* [ASSIGNED TASK]:
What is needed is a copy of each line in the listing below that contains "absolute".

* [RAW DATA]:
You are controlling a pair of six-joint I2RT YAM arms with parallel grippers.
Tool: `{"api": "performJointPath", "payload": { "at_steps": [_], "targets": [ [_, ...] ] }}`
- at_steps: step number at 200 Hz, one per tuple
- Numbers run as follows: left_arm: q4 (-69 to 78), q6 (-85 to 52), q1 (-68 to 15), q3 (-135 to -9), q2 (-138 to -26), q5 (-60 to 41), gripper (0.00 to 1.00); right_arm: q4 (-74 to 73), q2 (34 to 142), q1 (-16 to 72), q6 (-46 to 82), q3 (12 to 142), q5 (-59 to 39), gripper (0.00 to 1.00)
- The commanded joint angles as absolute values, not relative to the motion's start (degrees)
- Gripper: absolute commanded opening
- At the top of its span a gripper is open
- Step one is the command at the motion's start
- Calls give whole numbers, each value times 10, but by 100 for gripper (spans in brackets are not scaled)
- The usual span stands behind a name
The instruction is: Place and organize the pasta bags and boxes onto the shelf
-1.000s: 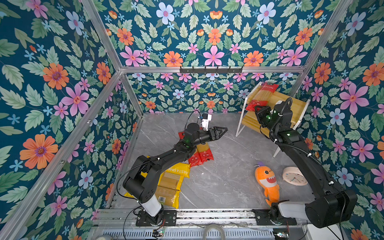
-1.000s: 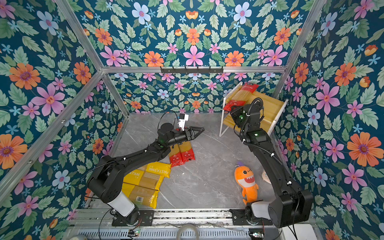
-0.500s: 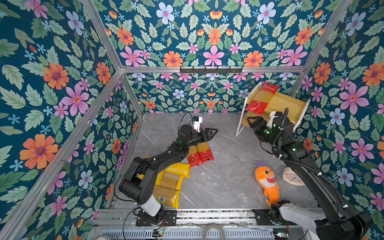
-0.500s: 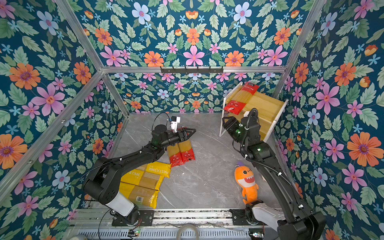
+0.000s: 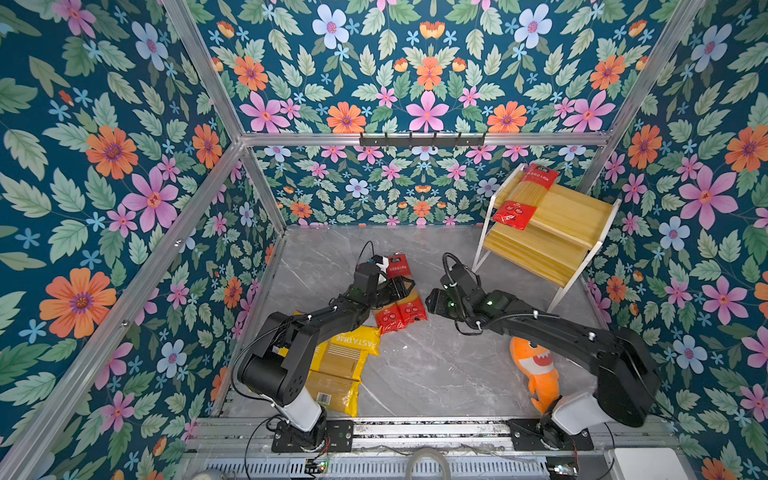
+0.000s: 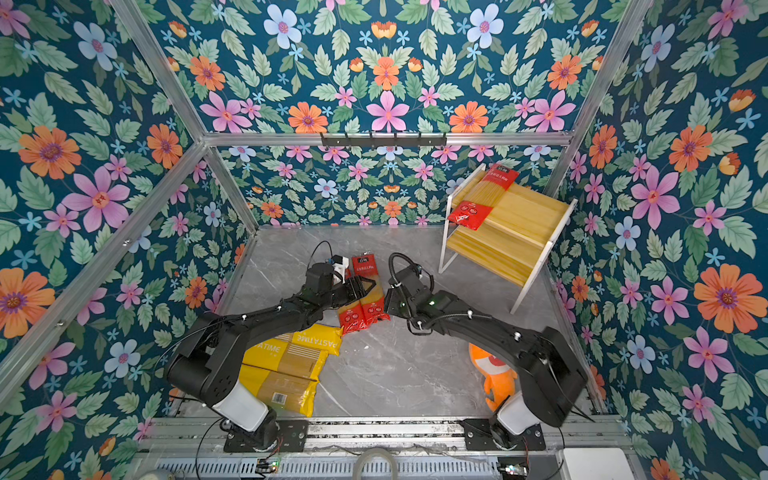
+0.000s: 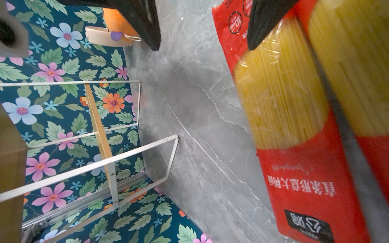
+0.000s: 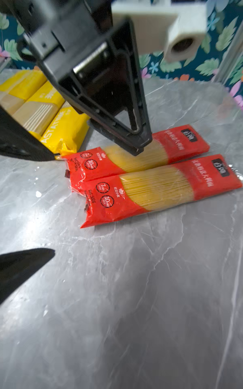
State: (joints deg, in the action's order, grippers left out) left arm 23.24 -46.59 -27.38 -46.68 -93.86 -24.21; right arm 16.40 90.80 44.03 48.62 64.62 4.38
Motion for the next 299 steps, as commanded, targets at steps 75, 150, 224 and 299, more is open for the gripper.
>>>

* [ANSWER SPACE]:
- The commanded joint angles as absolute values, not relative to the motion's start (degrees)
- Gripper: absolute commanded opening

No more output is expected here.